Certains parcours sont emblématiques. En 1974, l’élève officier Stéphane Abrial intègre l’US Air Force Academy. Il participe aux fréquents exercices franco-américains et noue en permanence des contacts afin de suivre l’évolution des esprits et des tactiques outre-Atlantique. Son expérience américaine est mise à profit lorsqu’il prend la tête de la cinquième escadre de chasse pendant la première guerre du Golfe (1990-1991). L’année suivante, il fait un passage à l’Air War College, sur la base américaine de Maxwell, à Montgomery (Alabama). Ce séjour lui procure une « ouverture internationale incomparable » puisque sa promotion compte des stagiaires de trente-deux pays. Il participe à des groupes de travail destinés à tirer les leçons de l’engagement en Irak, qui ont aussi nourri la réflexion stratégique française. Une vingtaine d’années plus tard, il devient le premier commandant français du Supreme Allied Command Transformation (SACT) de l’OTAN à Norfolk, en Virginie, poste qu’il a occupé jusqu’en octobre 2012. Aujourd’hui conseiller du PDG de Safran, il déclare toujours mettre à profit son expertise américaine, « de la même manière que sous l’uniforme ».
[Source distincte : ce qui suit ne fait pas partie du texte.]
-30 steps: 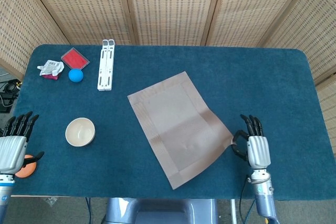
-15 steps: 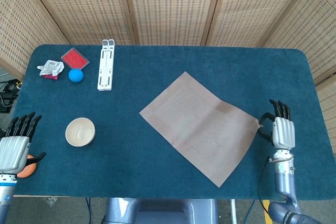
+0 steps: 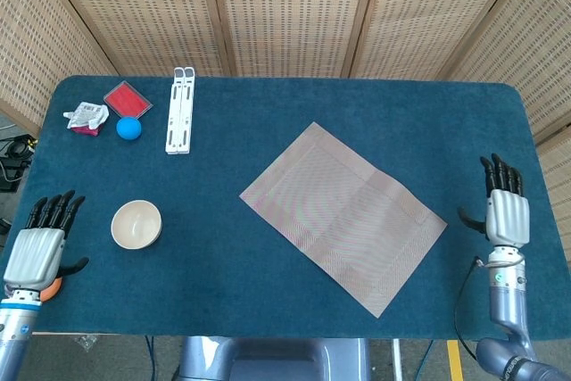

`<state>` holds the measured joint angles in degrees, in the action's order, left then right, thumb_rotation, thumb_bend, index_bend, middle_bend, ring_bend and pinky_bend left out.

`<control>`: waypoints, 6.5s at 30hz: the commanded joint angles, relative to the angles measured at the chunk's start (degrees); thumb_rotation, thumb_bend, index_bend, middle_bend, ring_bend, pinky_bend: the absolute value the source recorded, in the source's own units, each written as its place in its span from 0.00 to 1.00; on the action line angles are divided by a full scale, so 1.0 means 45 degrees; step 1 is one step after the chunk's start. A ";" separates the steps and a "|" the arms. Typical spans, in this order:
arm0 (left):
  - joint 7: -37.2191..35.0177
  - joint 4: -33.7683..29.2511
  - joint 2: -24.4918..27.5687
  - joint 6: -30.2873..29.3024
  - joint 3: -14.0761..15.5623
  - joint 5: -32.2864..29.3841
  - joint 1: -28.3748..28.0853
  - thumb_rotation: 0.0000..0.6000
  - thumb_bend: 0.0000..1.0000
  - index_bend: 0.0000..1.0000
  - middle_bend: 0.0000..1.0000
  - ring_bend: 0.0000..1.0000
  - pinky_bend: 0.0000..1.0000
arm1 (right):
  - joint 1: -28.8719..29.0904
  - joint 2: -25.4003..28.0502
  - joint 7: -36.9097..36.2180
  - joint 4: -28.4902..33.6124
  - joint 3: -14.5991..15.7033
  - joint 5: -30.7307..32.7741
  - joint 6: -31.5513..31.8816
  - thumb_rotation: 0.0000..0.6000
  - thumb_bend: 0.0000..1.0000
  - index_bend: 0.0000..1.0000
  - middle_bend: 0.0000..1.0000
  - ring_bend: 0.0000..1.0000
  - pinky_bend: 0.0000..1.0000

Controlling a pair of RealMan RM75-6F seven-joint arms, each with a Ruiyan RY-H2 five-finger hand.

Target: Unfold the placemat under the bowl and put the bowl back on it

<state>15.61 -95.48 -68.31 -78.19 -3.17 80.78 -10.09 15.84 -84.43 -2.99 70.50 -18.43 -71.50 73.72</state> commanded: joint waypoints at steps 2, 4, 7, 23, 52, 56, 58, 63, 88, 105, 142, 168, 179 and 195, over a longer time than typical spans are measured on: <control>0.0148 0.0010 -0.0229 0.0532 -0.0278 -0.0139 -0.0514 1.00 0.10 0.06 0.00 0.00 0.00 | -0.0714 0.0917 -0.0618 0.1197 0.0036 0.0063 0.0610 1.00 0.36 0.08 0.00 0.00 0.00; 0.0392 -0.0051 -0.0285 0.0919 -0.0481 -0.0264 -0.0892 1.00 0.10 0.06 0.00 0.00 0.00 | -0.0996 0.1229 -0.0910 0.1551 0.0080 -0.0120 0.1068 1.00 0.36 0.08 0.00 0.00 0.00; 0.1373 -0.0143 -0.0523 0.2025 -0.1175 -0.0597 -0.2100 1.00 0.10 0.07 0.00 0.00 0.00 | -0.1424 0.1654 -0.1804 0.1841 0.0188 -0.0617 0.1783 1.00 0.36 0.08 0.00 0.00 0.00; 0.4601 0.2316 -0.3522 0.6447 -0.2559 -0.4009 -0.6972 1.00 0.11 0.14 0.00 0.00 0.00 | -0.1382 0.2200 -0.3535 0.1423 -0.0050 -0.0511 0.1734 1.00 0.35 0.09 0.00 0.00 0.00; 0.5151 0.8622 -0.8262 0.8500 -0.1994 -0.5915 -1.0962 1.00 0.19 0.24 0.00 0.00 0.00 | -0.1331 0.2418 -0.4728 0.1184 -0.0335 0.0151 0.1389 1.00 0.35 0.09 0.00 0.00 0.00; 0.4712 0.9228 -0.8701 0.8335 -0.1930 -0.5469 -1.1117 1.00 0.19 0.25 0.00 0.00 0.00 | -0.1338 0.2444 -0.4799 0.1249 -0.0314 0.0125 0.1401 1.00 0.35 0.10 0.00 0.00 0.00; 0.4421 0.9587 -0.8977 0.8139 -0.1877 -0.5084 -1.1186 1.00 0.19 0.27 0.00 0.00 0.00 | -0.1343 0.2455 -0.4831 0.1287 -0.0296 0.0106 0.1407 1.00 0.35 0.10 0.00 0.00 0.00; 0.3541 1.0503 -0.9641 0.7794 -0.1775 -0.4200 -1.1319 1.00 0.22 0.31 0.00 0.00 0.00 | -0.1355 0.2500 -0.4904 0.1375 -0.0268 0.0090 0.1402 1.00 0.35 0.10 0.00 0.00 0.00; 0.1023 1.2462 -1.0707 0.7087 -0.1573 -0.2191 -1.1257 1.00 0.46 0.53 0.00 0.00 0.00 | -0.1430 0.2627 -0.5158 0.1645 -0.0216 -0.0039 0.1588 1.00 0.35 0.11 0.00 0.00 0.00; 0.0411 1.1496 -0.9759 0.5991 -0.1342 -0.1322 -1.0465 1.00 0.51 0.64 0.00 0.00 0.00 | -0.1495 0.2732 -0.5272 0.1899 -0.0129 -0.0275 0.1815 1.00 0.35 0.12 0.00 0.00 0.00; 0.0818 0.1225 -0.3902 0.5319 0.2548 0.3047 -0.8163 1.00 0.52 0.60 0.00 0.00 0.00 | -0.1847 0.3131 -0.5070 0.3060 0.0215 -0.1051 0.2773 1.00 0.35 0.12 0.00 0.00 0.00; 0.0245 0.0191 -0.3342 0.5517 0.3052 0.4024 -0.7854 1.00 0.24 0.11 0.00 0.00 0.00 | -0.1817 0.3152 -0.5099 0.3094 0.0274 -0.1004 0.2674 1.00 0.34 0.12 0.00 0.00 0.00; -0.0637 -0.0519 -0.2166 0.3035 0.2939 0.4210 -0.6570 1.00 0.17 0.10 0.00 0.00 0.00 | -0.1816 0.3138 -0.5021 0.3161 0.0358 -0.1126 0.2720 1.00 0.35 0.12 0.00 0.00 0.00; -0.1270 0.2110 -0.1143 0.1515 0.2291 0.1532 -0.4157 1.00 0.34 0.49 0.00 0.00 0.00 | -0.1743 0.2974 -0.4631 0.3179 0.0523 -0.1229 0.2676 1.00 0.35 0.12 0.00 0.00 0.00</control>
<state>10.83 -87.94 -73.87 -71.16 7.42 88.90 -30.20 7.98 -71.03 -23.83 84.82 -16.09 -77.03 85.77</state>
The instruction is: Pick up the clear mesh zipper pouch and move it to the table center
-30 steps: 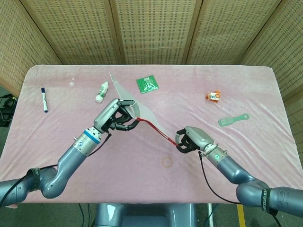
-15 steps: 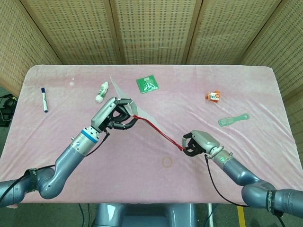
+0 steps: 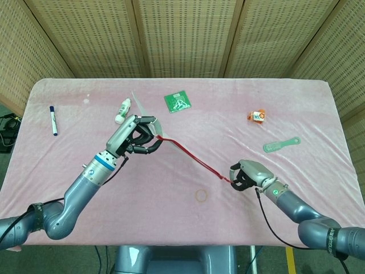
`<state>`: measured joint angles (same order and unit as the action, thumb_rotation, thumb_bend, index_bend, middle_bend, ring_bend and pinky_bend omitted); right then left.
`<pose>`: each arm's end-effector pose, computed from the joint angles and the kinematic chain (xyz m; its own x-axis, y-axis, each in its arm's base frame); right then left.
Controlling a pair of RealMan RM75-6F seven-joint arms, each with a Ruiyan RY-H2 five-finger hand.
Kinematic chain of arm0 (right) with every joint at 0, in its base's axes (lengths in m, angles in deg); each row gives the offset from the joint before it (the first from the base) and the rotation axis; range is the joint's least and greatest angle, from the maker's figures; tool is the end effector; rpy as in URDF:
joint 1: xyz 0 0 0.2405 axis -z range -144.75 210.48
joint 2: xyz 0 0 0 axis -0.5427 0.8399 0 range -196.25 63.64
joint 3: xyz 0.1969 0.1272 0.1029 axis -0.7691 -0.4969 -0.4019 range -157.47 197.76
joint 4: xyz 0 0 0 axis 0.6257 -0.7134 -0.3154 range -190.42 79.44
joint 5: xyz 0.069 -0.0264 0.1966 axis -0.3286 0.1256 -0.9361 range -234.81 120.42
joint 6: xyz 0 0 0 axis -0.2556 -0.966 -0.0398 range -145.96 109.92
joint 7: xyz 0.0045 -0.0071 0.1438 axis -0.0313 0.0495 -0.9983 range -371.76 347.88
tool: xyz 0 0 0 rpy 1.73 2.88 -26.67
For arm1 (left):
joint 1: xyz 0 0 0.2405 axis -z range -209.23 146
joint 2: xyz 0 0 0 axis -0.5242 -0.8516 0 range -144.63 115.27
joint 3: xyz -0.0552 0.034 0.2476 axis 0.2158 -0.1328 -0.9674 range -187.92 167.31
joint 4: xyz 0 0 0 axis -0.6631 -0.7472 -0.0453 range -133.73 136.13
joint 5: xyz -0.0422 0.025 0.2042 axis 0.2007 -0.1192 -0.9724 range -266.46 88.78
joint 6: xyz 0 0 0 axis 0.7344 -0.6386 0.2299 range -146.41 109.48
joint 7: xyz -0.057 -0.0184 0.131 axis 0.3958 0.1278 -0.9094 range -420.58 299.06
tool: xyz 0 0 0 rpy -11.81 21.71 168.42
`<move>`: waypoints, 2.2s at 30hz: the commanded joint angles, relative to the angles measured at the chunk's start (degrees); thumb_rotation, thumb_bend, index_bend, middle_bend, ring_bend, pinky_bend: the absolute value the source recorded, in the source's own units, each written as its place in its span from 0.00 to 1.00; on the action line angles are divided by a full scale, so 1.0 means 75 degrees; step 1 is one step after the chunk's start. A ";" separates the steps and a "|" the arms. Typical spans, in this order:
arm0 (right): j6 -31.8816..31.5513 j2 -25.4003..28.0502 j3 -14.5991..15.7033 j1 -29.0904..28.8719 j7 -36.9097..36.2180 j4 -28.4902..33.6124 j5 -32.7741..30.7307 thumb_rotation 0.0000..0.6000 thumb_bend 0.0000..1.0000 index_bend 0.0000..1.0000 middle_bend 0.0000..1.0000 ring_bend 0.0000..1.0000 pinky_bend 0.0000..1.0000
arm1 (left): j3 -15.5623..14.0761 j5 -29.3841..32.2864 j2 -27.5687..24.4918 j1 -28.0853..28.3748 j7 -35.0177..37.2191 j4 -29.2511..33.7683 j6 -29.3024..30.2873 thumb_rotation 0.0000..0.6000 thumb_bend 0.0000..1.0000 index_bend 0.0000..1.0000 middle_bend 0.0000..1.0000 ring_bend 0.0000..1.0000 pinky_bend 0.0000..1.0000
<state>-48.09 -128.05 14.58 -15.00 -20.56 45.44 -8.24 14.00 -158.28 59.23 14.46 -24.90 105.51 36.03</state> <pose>-0.1818 -0.3306 0.0623 0.0611 -0.6922 0.7192 -0.9978 -0.0236 0.0620 -0.0324 0.3526 0.0877 -0.4529 0.5043 0.7352 0.7029 -0.3053 0.6424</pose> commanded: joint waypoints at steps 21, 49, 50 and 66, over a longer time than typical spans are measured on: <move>0.0046 0.0017 0.0148 0.0065 0.0026 -0.0183 0.0003 1.00 0.80 0.80 0.99 0.96 1.00 | -0.0037 -0.0002 0.0077 -0.0029 0.0165 -0.0128 -0.0006 1.00 0.71 0.87 1.00 0.83 1.00; -0.0972 0.0132 0.0036 0.0623 0.0091 -0.0046 0.0679 1.00 0.00 0.00 0.96 0.95 1.00 | -0.0438 -0.0636 -0.0461 -0.0379 -0.0081 0.0070 0.0114 1.00 0.00 0.00 0.96 0.83 0.99; -0.1068 0.0153 0.0045 0.0664 0.0143 -0.0033 0.0774 1.00 0.00 0.00 0.94 0.94 1.00 | -0.0466 -0.0661 -0.0498 -0.0442 -0.0109 0.0078 0.0194 1.00 0.00 0.00 0.95 0.82 0.99; -0.5908 -0.0194 0.0505 0.3124 0.1356 -0.0654 0.3921 1.00 0.00 0.00 0.00 0.00 0.00 | -0.2167 -0.0462 -0.2102 -0.2934 -0.5037 0.0756 0.2814 1.00 0.00 0.00 0.00 0.00 0.00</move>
<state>-85.53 -127.81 16.66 3.65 -15.15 43.56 16.71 2.59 -163.79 47.38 -1.31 -52.44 107.67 51.28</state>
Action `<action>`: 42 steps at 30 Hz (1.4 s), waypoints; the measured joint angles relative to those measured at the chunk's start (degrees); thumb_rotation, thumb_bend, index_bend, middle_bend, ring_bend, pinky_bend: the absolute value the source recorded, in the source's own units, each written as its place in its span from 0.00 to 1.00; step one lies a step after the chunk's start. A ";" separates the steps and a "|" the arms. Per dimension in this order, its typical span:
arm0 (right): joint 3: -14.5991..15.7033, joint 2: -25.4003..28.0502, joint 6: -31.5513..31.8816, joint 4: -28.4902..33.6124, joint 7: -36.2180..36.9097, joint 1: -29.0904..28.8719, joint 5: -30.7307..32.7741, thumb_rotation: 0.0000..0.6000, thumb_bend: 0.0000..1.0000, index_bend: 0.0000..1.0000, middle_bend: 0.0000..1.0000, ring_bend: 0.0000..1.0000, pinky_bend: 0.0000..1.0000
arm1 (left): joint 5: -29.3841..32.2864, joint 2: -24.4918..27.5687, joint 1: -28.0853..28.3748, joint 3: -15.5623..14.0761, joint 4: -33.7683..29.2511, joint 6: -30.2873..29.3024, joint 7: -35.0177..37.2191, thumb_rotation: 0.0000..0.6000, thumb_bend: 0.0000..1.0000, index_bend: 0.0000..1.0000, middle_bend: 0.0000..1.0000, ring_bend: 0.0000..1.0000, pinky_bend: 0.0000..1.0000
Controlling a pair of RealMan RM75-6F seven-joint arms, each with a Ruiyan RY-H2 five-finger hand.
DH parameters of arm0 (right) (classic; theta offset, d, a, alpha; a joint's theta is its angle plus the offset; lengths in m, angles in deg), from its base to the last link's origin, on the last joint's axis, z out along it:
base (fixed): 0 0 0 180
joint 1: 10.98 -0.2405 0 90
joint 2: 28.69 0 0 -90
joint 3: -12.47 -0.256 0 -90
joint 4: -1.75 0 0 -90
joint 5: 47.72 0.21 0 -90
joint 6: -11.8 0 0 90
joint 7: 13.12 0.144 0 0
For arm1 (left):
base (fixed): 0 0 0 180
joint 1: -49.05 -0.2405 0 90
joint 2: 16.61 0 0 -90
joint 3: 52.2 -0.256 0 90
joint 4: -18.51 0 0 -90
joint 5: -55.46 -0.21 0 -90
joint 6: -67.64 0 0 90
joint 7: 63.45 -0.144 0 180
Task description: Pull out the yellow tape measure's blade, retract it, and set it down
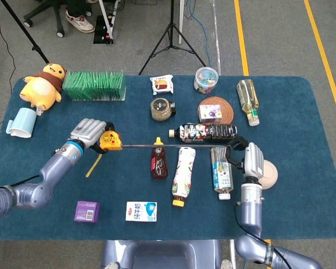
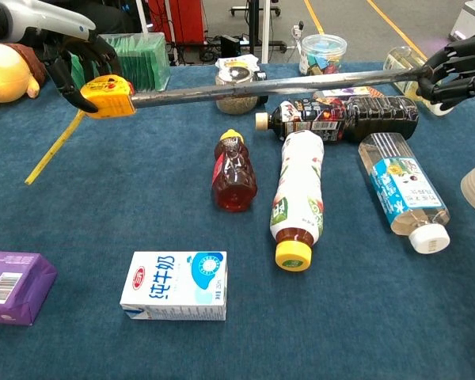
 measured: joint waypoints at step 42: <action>1.37 -3.11 0.44 1.88 -3.07 -3.26 -1.02 1.00 0.61 0.62 0.50 0.50 0.40 | 9.21 -8.94 8.46 7.11 -0.53 -2.96 -6.59 1.00 0.35 0.57 0.42 0.31 0.48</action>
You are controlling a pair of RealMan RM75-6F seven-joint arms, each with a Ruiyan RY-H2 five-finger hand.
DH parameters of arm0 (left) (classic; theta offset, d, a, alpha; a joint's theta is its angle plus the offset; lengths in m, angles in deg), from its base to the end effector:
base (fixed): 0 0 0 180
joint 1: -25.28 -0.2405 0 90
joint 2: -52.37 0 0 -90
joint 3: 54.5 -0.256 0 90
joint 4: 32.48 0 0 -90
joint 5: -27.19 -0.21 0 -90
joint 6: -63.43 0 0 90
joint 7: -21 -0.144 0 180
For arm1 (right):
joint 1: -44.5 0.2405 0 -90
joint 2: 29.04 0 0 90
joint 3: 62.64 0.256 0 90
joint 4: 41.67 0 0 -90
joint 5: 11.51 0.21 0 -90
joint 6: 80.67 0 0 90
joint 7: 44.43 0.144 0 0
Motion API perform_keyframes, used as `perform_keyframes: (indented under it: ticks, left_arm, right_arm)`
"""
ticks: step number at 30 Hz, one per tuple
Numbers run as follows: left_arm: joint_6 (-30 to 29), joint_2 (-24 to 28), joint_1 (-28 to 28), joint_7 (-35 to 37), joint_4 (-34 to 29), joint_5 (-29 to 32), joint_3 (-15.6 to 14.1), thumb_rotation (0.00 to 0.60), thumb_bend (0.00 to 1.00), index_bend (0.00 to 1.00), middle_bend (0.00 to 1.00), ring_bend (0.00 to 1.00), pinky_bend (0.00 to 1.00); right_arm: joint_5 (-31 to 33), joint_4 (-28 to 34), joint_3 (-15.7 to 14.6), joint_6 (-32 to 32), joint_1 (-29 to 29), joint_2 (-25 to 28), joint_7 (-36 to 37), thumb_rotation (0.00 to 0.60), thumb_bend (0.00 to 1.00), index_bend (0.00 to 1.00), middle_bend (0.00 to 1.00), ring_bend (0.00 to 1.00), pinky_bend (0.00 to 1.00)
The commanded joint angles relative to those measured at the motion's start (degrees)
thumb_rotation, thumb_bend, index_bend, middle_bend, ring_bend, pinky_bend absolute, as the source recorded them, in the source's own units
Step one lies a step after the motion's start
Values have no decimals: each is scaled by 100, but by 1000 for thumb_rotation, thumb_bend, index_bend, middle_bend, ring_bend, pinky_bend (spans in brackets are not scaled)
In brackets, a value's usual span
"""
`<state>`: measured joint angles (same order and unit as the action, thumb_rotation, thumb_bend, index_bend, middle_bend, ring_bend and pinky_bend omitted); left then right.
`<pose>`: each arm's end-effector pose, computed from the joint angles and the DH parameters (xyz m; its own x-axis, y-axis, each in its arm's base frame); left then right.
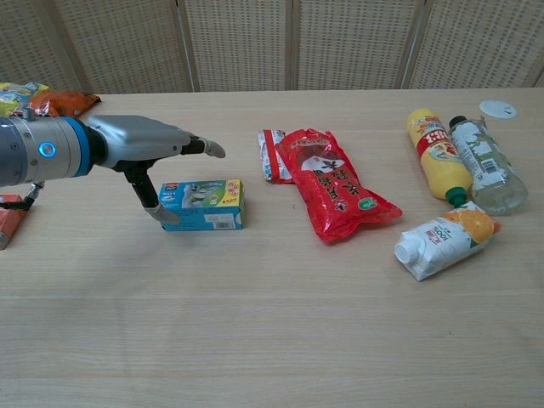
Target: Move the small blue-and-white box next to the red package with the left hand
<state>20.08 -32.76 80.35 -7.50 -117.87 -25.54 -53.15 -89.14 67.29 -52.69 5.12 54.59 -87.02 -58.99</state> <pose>-0.1390 0.3491 -0.0364 0.6957 0.3715 0.6148 0.7006 -0.5397 -0.4667 -0.2471 -0.2227 0.1917 0.4304 0.1266 0.8937 -0.9018 0.0164 0.4319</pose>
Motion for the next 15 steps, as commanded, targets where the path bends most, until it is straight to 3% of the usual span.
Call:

Stagiaire au National War College de Washington D.C., la plus prestigieuse école de formation des dirigeants militaires et civils, le colonel Géraud Laborie en est aujourd’hui à son troisième passage aux Etats-Unis. Son cas est évidemment exceptionnel, puisqu’il prendra prochainement ses fonctions d’attaché de défense adjoint à l’ambassade de France aux Etats-Unis. Il pourra ainsi s’appuyer sur sa bonne connaissance du milieu militaire américain et sur son réseau de collègues et d’anciens camarades de classe, qui, s’il n’ouvre pas toutes les portes, facilitera grandement les contacts.